**Problem to work on:**
Filter the listing so that only lines with the word "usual" remain.

**Supplied material:**
• • •

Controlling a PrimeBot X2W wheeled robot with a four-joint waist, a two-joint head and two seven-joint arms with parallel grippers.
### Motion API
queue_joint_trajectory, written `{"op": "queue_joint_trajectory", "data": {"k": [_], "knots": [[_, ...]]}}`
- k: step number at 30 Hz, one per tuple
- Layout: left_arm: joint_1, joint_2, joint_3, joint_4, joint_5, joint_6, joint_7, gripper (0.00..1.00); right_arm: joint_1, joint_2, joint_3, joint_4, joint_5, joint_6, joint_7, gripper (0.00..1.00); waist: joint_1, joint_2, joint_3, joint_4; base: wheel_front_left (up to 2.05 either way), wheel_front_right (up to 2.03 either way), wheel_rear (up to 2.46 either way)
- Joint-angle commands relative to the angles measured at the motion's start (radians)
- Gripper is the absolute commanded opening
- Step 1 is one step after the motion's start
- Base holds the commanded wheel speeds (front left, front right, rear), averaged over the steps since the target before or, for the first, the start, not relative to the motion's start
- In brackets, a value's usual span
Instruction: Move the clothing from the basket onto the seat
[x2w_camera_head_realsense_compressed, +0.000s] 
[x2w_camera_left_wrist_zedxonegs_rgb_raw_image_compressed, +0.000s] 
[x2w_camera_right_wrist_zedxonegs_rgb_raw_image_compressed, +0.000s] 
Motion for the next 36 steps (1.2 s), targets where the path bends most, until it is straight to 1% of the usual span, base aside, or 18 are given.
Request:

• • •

**Answer for the task:**
- In brackets, a value's usual span
Motion for the next 36 steps (1.2 s), targets where the path bends most, until it is straight to 1% of the usual span, base aside, or 18 are given.

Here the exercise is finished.